*** EXERCISE INPUT ***

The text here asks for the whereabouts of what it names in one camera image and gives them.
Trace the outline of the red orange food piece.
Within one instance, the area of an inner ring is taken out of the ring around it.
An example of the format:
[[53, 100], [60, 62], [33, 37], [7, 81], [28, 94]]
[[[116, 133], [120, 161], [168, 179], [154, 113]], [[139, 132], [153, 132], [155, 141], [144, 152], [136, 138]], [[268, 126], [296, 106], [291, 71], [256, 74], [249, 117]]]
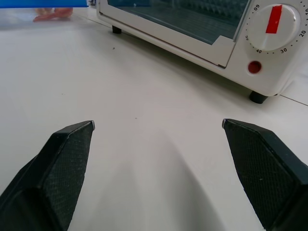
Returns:
[[73, 8], [35, 8], [37, 16], [33, 22], [49, 21], [53, 19], [67, 19], [73, 14]]

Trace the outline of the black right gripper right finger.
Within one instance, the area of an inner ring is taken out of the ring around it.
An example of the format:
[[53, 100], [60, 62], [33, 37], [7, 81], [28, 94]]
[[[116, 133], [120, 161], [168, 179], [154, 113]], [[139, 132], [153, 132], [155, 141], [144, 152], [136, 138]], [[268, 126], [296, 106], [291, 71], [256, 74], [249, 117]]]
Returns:
[[308, 231], [308, 165], [271, 130], [234, 119], [224, 119], [222, 128], [263, 228]]

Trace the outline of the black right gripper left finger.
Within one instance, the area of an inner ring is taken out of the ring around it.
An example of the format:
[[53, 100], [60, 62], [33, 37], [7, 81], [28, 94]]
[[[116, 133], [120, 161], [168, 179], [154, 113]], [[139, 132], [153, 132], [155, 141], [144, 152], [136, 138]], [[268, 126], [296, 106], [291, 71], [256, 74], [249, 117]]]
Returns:
[[0, 195], [0, 231], [68, 231], [94, 130], [88, 120], [49, 137]]

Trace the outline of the white timer knob red tape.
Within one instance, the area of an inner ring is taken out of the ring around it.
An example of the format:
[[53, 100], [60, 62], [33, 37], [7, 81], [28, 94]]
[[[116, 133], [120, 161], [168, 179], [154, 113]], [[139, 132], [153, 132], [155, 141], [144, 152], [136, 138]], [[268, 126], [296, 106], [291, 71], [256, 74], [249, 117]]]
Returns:
[[290, 43], [299, 32], [301, 16], [288, 4], [272, 4], [252, 16], [247, 29], [250, 43], [256, 49], [273, 51]]

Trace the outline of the clear container blue lid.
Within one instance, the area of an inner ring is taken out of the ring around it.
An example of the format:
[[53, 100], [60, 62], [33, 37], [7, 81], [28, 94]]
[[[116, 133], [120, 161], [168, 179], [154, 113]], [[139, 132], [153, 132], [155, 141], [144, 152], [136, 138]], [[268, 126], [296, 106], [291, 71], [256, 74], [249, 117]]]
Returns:
[[88, 0], [0, 0], [0, 31], [25, 29], [27, 27], [42, 27], [69, 21], [67, 19], [53, 19], [49, 21], [33, 22], [37, 16], [35, 8], [87, 8]]

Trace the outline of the glass oven door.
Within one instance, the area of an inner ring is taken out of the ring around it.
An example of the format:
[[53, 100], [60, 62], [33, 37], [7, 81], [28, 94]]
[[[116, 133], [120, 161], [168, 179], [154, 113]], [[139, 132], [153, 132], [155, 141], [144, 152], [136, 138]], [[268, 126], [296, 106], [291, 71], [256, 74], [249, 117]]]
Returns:
[[112, 20], [226, 67], [251, 0], [97, 0]]

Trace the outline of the white toaster oven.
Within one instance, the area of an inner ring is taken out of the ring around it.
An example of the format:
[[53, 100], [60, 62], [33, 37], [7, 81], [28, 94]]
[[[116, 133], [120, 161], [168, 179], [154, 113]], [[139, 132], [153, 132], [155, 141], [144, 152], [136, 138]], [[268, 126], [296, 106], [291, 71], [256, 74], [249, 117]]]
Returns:
[[[115, 34], [126, 31], [192, 63], [221, 75], [251, 90], [250, 100], [263, 103], [268, 97], [281, 94], [301, 73], [308, 79], [308, 0], [251, 0], [243, 17], [235, 46], [226, 67], [221, 67], [103, 16], [98, 18], [109, 23]], [[301, 16], [300, 29], [295, 38], [282, 48], [262, 51], [252, 46], [247, 35], [249, 22], [260, 9], [272, 4], [288, 4]]]

*** End of EXERCISE INPUT ***

TASK TO CARRY OUT: Restate the records word for word and drop the images.

ANSWER SPACE:
The text here asks for the whereabouts of what it names in one camera image and gives them.
Trace the outline of the red orange food piece.
Within one instance, the area of an inner ring is taken out of the ring around it.
An example of the format:
[[53, 100], [60, 62], [33, 37], [7, 81], [28, 94]]
[[[116, 133], [120, 161], [168, 179], [154, 113]], [[139, 132], [153, 132], [155, 141], [144, 152], [136, 138]], [[268, 126], [296, 106], [291, 71], [256, 74], [249, 117]]]
Returns:
[[73, 8], [35, 8], [37, 16], [33, 22], [49, 21], [53, 19], [67, 19], [73, 14]]

Trace the outline of the black right gripper right finger.
Within one instance, the area of an inner ring is taken out of the ring around it.
An example of the format:
[[53, 100], [60, 62], [33, 37], [7, 81], [28, 94]]
[[[116, 133], [120, 161], [168, 179], [154, 113]], [[139, 132], [153, 132], [155, 141], [144, 152], [136, 138]], [[268, 126], [296, 106], [291, 71], [256, 74], [249, 117]]]
Returns:
[[308, 231], [308, 165], [271, 130], [234, 119], [224, 119], [222, 128], [263, 228]]

Trace the outline of the black right gripper left finger.
Within one instance, the area of an inner ring is taken out of the ring around it.
An example of the format:
[[53, 100], [60, 62], [33, 37], [7, 81], [28, 94]]
[[[116, 133], [120, 161], [168, 179], [154, 113]], [[139, 132], [153, 132], [155, 141], [144, 152], [136, 138]], [[268, 126], [296, 106], [291, 71], [256, 74], [249, 117]]]
Returns:
[[0, 195], [0, 231], [68, 231], [94, 130], [88, 120], [49, 137]]

Trace the outline of the white timer knob red tape.
Within one instance, the area of an inner ring is taken out of the ring around it.
An example of the format:
[[53, 100], [60, 62], [33, 37], [7, 81], [28, 94]]
[[[116, 133], [120, 161], [168, 179], [154, 113]], [[139, 132], [153, 132], [155, 141], [144, 152], [136, 138]], [[268, 126], [296, 106], [291, 71], [256, 74], [249, 117]]]
Returns:
[[290, 43], [299, 32], [301, 16], [288, 4], [272, 4], [252, 16], [247, 29], [250, 43], [256, 49], [273, 51]]

Trace the outline of the clear container blue lid.
Within one instance, the area of an inner ring is taken out of the ring around it.
An example of the format:
[[53, 100], [60, 62], [33, 37], [7, 81], [28, 94]]
[[[116, 133], [120, 161], [168, 179], [154, 113]], [[139, 132], [153, 132], [155, 141], [144, 152], [136, 138]], [[268, 126], [296, 106], [291, 71], [256, 74], [249, 117]]]
Returns:
[[88, 0], [0, 0], [0, 31], [25, 29], [27, 27], [42, 27], [69, 21], [67, 19], [53, 19], [49, 21], [33, 22], [37, 16], [35, 8], [87, 8]]

Trace the outline of the glass oven door.
Within one instance, the area of an inner ring is taken out of the ring around it.
An example of the format:
[[53, 100], [60, 62], [33, 37], [7, 81], [28, 94]]
[[[116, 133], [120, 161], [168, 179], [154, 113]], [[139, 132], [153, 132], [155, 141], [144, 152], [136, 138]], [[268, 126], [296, 106], [291, 71], [256, 74], [249, 117]]]
Returns:
[[112, 20], [226, 67], [251, 0], [97, 0]]

Trace the outline of the white toaster oven.
Within one instance, the area of an inner ring is taken out of the ring around it.
An example of the format:
[[53, 100], [60, 62], [33, 37], [7, 81], [28, 94]]
[[[116, 133], [120, 161], [168, 179], [154, 113]], [[139, 132], [153, 132], [155, 141], [144, 152], [136, 138]], [[268, 126], [296, 106], [291, 71], [256, 74], [249, 117]]]
Returns:
[[[115, 34], [126, 31], [192, 63], [221, 75], [251, 90], [250, 100], [263, 103], [268, 97], [281, 94], [301, 73], [308, 79], [308, 0], [251, 0], [243, 17], [235, 46], [226, 67], [221, 67], [103, 16], [98, 18], [109, 23]], [[301, 16], [300, 29], [295, 38], [282, 48], [262, 51], [252, 46], [247, 35], [249, 22], [260, 9], [272, 4], [288, 4]]]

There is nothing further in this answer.